> Task to carry out
Go through the data and report each line that holds the string "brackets".

[Records from a data collection]

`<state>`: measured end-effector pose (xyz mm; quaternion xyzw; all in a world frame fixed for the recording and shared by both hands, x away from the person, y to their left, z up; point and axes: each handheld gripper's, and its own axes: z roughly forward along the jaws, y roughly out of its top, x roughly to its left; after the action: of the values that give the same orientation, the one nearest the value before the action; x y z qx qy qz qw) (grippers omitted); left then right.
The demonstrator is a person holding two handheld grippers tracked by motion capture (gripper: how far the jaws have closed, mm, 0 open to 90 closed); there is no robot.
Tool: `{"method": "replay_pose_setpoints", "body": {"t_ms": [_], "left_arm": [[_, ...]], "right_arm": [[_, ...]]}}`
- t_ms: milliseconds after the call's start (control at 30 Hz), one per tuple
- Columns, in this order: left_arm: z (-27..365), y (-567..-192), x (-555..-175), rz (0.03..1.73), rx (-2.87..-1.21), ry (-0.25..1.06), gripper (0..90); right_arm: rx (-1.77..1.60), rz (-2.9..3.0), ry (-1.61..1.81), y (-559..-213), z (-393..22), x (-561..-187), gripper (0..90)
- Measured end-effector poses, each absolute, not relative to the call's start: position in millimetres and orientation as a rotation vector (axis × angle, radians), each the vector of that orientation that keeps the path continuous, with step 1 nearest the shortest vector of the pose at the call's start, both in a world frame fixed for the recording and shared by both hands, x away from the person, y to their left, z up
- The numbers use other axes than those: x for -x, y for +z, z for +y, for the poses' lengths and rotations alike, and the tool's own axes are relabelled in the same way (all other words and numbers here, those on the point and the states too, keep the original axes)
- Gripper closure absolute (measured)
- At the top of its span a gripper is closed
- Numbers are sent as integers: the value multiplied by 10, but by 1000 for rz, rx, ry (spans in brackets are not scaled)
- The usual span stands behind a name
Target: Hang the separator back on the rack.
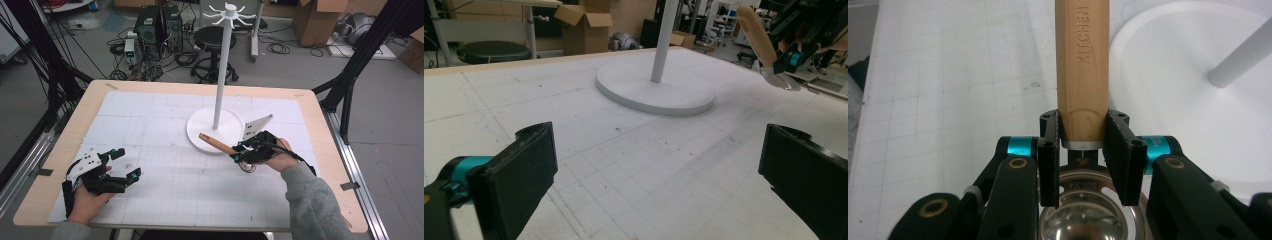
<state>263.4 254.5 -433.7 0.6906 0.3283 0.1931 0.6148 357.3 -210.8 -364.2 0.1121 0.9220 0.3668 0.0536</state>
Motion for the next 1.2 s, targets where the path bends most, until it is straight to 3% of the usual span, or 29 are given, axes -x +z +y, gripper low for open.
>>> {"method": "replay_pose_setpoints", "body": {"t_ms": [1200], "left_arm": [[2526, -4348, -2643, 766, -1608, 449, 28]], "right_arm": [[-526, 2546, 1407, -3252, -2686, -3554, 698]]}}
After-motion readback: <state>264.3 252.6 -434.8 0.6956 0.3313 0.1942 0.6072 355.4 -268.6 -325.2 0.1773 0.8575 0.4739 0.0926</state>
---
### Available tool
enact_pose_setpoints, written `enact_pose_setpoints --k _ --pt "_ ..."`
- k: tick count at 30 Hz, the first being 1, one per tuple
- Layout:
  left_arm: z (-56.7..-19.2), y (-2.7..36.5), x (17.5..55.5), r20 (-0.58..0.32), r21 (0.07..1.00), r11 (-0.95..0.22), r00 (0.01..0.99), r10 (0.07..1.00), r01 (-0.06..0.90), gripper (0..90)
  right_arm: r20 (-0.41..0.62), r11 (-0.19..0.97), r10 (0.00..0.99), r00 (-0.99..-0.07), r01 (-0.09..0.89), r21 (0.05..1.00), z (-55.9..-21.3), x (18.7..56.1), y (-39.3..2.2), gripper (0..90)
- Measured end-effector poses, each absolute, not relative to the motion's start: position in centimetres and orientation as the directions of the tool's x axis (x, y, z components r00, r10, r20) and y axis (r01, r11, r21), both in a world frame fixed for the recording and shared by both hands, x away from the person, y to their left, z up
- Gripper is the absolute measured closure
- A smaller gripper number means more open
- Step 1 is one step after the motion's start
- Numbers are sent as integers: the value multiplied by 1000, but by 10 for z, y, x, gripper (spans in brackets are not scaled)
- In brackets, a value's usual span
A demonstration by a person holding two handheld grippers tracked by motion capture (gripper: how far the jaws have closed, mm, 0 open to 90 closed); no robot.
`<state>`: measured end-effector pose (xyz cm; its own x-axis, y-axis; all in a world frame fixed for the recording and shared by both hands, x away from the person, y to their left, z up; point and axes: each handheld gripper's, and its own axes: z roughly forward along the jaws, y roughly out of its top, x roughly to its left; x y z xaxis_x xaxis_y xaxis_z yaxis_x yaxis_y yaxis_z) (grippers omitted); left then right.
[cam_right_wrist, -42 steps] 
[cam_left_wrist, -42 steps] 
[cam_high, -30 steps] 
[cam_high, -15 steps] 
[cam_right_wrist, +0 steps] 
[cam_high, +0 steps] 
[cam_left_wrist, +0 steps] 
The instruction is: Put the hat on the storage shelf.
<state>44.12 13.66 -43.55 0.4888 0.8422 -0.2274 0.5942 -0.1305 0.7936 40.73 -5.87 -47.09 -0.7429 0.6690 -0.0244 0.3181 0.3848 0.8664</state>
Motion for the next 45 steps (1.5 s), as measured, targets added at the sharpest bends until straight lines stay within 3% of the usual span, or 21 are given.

> Exercise solution
- Numbers are sent as integers: the value multiplied by 10, but by 1000 for rz, rx, ry (spans in brackets are not scaled)
- Numbers are sent as integers: the value multiplied by 1000, but by 10 for z, y, x, gripper (spans in brackets are not scaled)
- In brackets, a value's usual span

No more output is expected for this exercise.